**YOUR TASK**
How many of the lines below hold "metres"? Only the number, please.
Start of Block
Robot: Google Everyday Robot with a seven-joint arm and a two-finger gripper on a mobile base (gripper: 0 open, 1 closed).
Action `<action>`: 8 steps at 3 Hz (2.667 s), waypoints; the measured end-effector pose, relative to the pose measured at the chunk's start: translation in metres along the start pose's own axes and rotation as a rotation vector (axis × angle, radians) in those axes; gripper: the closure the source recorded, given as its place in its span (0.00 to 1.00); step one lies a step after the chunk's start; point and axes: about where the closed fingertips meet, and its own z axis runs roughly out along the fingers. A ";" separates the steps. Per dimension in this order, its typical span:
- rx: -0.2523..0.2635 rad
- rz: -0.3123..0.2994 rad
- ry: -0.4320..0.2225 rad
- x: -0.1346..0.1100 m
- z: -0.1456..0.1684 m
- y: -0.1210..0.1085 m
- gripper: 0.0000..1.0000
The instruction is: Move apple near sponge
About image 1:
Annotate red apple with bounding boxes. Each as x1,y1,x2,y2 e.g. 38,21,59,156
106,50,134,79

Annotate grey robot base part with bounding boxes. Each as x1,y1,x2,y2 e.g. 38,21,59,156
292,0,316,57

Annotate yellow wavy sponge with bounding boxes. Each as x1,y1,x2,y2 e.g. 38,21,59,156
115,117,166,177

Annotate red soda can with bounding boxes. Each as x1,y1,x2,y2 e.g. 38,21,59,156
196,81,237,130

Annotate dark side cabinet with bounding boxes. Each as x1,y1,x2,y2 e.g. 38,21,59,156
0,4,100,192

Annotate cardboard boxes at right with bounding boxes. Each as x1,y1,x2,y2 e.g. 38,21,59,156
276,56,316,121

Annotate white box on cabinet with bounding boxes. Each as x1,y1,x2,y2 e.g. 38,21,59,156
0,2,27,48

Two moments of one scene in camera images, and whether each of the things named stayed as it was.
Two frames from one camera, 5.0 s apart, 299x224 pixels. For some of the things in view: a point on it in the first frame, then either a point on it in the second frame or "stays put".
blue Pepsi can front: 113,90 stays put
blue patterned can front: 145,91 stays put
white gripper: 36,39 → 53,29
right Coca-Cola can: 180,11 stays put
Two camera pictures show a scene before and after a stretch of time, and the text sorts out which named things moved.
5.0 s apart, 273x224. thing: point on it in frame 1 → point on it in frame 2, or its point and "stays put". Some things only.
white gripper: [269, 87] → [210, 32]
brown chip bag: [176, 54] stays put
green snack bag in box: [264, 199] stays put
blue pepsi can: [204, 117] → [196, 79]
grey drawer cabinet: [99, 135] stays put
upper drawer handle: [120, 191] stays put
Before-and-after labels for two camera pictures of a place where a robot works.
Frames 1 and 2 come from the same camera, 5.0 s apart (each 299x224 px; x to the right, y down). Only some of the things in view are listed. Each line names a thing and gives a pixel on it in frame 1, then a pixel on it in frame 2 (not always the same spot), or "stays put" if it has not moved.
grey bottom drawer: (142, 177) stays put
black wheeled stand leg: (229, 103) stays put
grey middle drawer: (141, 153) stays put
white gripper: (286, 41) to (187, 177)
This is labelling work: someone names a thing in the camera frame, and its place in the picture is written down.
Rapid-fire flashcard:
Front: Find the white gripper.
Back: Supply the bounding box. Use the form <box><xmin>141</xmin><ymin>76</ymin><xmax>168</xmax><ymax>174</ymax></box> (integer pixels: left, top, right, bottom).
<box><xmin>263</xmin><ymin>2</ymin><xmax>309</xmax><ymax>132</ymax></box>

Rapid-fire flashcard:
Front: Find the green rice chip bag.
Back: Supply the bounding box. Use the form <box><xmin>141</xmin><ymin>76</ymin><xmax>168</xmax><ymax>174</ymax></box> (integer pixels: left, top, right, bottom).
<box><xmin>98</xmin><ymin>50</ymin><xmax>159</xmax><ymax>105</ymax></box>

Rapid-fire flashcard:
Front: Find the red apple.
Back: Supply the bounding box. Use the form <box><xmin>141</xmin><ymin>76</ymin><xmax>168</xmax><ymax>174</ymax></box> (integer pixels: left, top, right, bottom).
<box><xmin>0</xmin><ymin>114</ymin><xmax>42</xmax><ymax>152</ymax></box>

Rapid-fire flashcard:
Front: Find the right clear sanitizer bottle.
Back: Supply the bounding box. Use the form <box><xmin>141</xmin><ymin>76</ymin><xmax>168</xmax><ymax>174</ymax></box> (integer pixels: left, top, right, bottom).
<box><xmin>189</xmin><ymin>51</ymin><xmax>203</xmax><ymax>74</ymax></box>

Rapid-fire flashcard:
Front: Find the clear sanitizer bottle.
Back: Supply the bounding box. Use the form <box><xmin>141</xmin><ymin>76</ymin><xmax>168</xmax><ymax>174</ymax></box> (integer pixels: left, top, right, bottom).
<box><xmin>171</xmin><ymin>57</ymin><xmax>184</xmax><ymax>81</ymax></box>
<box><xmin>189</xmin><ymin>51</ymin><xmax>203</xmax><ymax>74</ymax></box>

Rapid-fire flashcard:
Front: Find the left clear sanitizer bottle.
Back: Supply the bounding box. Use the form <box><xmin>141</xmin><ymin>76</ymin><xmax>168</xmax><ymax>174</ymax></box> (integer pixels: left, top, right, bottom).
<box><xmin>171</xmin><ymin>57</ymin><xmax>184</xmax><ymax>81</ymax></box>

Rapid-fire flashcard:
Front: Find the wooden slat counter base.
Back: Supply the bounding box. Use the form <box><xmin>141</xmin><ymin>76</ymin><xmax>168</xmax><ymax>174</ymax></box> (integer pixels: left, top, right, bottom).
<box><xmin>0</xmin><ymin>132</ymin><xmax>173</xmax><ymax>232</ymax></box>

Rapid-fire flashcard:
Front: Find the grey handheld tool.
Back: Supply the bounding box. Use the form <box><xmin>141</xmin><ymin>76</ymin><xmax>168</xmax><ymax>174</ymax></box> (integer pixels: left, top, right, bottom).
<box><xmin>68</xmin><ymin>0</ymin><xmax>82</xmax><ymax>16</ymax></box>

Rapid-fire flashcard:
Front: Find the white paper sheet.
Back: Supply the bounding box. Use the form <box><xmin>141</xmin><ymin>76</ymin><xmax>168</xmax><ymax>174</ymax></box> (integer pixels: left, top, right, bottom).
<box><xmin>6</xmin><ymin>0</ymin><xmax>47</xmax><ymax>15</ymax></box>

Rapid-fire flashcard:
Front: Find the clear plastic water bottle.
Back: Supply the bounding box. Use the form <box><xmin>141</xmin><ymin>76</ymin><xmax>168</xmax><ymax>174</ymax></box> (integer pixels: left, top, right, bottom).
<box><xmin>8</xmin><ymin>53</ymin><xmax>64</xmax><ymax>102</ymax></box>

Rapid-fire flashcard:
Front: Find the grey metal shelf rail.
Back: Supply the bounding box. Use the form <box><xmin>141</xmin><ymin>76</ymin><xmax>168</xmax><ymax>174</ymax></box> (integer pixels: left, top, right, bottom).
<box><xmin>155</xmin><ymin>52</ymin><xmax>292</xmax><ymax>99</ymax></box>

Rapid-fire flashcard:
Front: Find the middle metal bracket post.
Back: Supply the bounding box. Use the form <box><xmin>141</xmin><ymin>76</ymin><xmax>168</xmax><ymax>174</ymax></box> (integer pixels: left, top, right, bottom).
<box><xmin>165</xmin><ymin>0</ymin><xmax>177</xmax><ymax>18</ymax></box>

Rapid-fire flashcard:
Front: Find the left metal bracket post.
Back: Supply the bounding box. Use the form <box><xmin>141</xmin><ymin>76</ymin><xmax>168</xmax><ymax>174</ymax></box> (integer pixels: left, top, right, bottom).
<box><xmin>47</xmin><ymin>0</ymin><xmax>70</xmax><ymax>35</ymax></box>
End of Block
Start of Block
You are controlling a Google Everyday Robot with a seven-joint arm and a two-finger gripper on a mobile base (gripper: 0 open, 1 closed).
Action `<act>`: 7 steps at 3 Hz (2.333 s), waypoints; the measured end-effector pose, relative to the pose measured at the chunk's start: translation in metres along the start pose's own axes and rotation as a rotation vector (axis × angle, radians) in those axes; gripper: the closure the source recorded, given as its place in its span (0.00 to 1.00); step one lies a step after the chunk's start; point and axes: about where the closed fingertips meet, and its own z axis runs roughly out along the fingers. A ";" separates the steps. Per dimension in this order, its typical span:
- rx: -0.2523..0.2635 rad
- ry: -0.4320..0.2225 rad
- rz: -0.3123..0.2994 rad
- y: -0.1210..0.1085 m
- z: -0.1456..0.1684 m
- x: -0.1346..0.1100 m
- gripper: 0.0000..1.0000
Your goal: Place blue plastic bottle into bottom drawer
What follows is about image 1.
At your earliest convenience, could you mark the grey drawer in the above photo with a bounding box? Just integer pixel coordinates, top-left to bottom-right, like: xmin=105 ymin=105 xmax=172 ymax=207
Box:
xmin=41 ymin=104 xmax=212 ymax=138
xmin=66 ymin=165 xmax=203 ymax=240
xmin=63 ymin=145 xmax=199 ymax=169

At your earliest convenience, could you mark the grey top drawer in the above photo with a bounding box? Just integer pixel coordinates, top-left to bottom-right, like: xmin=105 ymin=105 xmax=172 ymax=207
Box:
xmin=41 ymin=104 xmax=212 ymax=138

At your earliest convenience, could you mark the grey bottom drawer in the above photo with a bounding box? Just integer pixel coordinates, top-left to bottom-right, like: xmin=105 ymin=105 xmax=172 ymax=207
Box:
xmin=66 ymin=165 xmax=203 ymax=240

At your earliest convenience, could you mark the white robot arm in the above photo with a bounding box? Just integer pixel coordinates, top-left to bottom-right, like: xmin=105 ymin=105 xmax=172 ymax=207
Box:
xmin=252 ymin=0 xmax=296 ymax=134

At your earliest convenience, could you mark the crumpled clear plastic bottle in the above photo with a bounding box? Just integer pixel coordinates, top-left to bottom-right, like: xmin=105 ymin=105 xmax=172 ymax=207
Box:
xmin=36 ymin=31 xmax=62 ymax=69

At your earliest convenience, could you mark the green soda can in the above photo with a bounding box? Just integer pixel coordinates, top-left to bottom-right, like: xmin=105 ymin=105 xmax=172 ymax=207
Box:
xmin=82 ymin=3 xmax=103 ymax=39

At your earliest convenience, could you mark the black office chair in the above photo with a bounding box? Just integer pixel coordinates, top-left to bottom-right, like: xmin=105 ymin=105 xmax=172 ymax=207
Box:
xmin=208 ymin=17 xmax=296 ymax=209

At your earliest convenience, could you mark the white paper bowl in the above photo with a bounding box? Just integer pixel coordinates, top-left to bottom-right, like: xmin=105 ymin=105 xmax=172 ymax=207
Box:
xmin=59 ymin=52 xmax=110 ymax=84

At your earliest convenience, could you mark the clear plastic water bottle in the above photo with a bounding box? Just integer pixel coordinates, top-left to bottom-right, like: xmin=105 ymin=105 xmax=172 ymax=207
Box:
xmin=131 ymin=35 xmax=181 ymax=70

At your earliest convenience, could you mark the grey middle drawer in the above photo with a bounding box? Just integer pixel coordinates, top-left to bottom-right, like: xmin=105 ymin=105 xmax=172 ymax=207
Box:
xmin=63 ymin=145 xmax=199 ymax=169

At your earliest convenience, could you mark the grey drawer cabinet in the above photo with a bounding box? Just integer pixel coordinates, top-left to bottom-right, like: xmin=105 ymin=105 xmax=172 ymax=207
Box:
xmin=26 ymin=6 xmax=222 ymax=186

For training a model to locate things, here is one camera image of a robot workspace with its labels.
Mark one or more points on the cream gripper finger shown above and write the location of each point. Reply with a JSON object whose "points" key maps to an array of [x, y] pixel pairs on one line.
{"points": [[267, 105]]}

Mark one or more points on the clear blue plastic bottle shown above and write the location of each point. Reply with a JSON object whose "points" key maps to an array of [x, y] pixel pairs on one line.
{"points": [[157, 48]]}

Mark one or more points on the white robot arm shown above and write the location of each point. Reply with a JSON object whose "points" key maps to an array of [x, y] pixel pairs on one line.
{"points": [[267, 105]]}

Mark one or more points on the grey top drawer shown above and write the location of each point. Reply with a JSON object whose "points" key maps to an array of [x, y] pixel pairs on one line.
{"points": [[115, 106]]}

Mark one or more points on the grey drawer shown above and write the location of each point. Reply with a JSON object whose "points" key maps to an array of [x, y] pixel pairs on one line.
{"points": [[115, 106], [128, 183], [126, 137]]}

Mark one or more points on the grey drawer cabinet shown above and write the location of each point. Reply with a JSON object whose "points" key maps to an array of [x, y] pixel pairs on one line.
End of Block
**EXERCISE RESPONSE**
2